▸ What you need to do
Every line in the following data that has "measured" counts toward the total; state that total alone.
☆ ☆ ☆
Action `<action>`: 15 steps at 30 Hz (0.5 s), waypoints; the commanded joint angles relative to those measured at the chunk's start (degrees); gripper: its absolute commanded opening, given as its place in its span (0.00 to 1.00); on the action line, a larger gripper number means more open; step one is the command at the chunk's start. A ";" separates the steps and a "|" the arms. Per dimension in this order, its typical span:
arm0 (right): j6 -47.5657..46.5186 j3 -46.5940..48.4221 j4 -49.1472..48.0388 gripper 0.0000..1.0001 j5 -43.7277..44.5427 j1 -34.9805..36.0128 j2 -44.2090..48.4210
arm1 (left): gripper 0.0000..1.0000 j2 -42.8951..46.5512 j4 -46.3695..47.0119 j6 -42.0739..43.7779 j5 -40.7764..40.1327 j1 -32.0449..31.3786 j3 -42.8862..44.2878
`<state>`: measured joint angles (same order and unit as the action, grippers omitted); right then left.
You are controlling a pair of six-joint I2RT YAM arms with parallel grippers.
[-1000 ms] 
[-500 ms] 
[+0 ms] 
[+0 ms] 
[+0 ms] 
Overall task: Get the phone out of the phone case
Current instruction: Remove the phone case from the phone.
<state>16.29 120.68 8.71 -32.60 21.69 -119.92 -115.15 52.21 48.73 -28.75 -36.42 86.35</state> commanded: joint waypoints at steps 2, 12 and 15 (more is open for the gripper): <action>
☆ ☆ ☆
▸ Solution below
2